Segundo ela, apesar das irregularidades, não houve flagrante de crime no momento da fiscalização. “Para configurar crime, é necessário que a perícia comprove sofrimento intenso e a intenção de causar dano”, destacou. A delegada ressaltou ainda que, em casos mais graves, pode haver responsabilização criminal. “Se for configurado crime de maus-tratos, a pessoa pode ser indiciada e responder judicialmente. Para cães e gatos, a pena pode chegar a até cinco anos de prisão”, disse.
Condições dos animais e alerta à população
Durante a operação, a Diretoria de Bem-Estar Animal da Amma também identificou condições inadequadas de alojamento dos animais. De acordo com a diretora Raquel Fleury, foram encontrados animais amontoados, expostos ao calor e sem estrutura adequada. “Verificamos muitos animais amontoados, em locais não adaptados, além de cartões de vacina sem assinatura de um responsável técnico. Isso não é bom nem para os animais e não dá nenhuma garantia para quem compra”, afirmou.
Ela também relatou a presença de animais doentes, com fungos e ferimentos, o que aumenta os riscos sanitários. “Muitas vezes a pessoa não sabe o que está levando para casa. Por isso, pedimos: não compre, adote”, reforçou.

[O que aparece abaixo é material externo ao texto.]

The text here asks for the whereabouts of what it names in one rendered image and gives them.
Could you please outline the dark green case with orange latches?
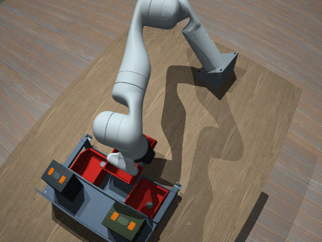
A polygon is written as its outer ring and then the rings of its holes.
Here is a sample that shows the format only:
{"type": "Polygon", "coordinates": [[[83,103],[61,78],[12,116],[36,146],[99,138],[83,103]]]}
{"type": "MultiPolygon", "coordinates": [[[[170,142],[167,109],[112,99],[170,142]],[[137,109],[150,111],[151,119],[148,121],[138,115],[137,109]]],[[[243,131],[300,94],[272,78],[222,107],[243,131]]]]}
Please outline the dark green case with orange latches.
{"type": "Polygon", "coordinates": [[[102,225],[130,242],[136,242],[146,224],[146,218],[118,202],[114,202],[102,221],[102,225]]]}

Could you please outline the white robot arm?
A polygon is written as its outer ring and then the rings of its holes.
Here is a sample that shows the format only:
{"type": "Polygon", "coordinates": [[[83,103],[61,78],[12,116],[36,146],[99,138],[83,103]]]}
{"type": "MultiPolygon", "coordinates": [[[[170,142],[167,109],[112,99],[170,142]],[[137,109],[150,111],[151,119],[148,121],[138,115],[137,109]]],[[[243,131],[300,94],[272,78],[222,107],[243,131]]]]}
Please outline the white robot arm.
{"type": "Polygon", "coordinates": [[[92,130],[99,143],[126,156],[133,156],[141,151],[144,145],[143,101],[151,73],[150,59],[143,40],[143,27],[172,29],[188,17],[190,21],[182,34],[205,71],[215,70],[223,64],[222,55],[188,0],[138,0],[112,91],[112,98],[128,107],[129,114],[104,111],[97,115],[92,130]]]}

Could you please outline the dark grey case with orange latches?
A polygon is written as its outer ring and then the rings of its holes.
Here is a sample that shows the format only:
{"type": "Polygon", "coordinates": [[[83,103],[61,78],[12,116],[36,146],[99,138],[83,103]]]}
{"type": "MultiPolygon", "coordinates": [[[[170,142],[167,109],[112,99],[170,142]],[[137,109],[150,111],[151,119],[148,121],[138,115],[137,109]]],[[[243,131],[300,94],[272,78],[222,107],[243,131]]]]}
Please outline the dark grey case with orange latches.
{"type": "Polygon", "coordinates": [[[55,160],[52,160],[41,178],[71,202],[83,187],[83,184],[70,170],[55,160]]]}

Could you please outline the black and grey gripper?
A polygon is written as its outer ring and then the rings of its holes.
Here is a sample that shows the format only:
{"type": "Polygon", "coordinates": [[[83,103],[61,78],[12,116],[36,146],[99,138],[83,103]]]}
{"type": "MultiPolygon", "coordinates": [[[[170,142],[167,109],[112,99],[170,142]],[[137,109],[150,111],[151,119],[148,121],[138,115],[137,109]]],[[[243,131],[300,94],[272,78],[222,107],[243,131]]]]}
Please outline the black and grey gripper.
{"type": "Polygon", "coordinates": [[[150,143],[144,134],[143,138],[143,148],[136,155],[126,156],[120,152],[110,153],[107,156],[107,161],[127,174],[136,176],[138,174],[138,167],[136,164],[144,167],[145,164],[150,164],[155,156],[155,152],[151,149],[150,143]]]}

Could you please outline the grey metal shelf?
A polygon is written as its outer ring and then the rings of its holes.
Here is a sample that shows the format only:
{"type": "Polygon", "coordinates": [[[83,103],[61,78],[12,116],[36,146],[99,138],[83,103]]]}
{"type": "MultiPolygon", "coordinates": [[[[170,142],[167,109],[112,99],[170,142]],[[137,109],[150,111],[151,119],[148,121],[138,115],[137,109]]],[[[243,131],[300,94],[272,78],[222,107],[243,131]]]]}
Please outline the grey metal shelf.
{"type": "Polygon", "coordinates": [[[114,202],[118,202],[126,208],[146,218],[147,224],[136,242],[147,242],[153,230],[156,231],[159,224],[163,220],[174,199],[176,198],[178,191],[181,190],[182,185],[176,182],[172,189],[169,189],[149,179],[148,177],[145,177],[142,174],[139,175],[135,184],[131,185],[108,173],[100,186],[97,187],[70,169],[70,166],[77,158],[83,147],[85,147],[84,150],[91,147],[105,157],[108,156],[91,146],[91,140],[92,136],[86,133],[74,148],[66,162],[64,164],[60,163],[66,169],[74,173],[78,180],[83,184],[82,189],[73,202],[55,191],[50,185],[47,185],[43,192],[40,192],[36,188],[35,190],[55,206],[57,206],[59,209],[64,211],[67,215],[69,215],[97,235],[101,236],[105,240],[109,242],[130,242],[101,224],[114,202]],[[134,186],[140,181],[142,177],[169,191],[169,194],[167,195],[154,219],[124,203],[134,186]]]}

Os responsáveis permanecem como depositários dos animais e deverão apresentar acompanhamento veterinário, enquanto a Amma dará continuidade às investigações e deve ampliar a fiscalização em outros pontos de venda da cidade. A operação, segundo os órgãos envolvidos, reforça o compromisso com o cumprimento das leis de proteção e bem-estar animal.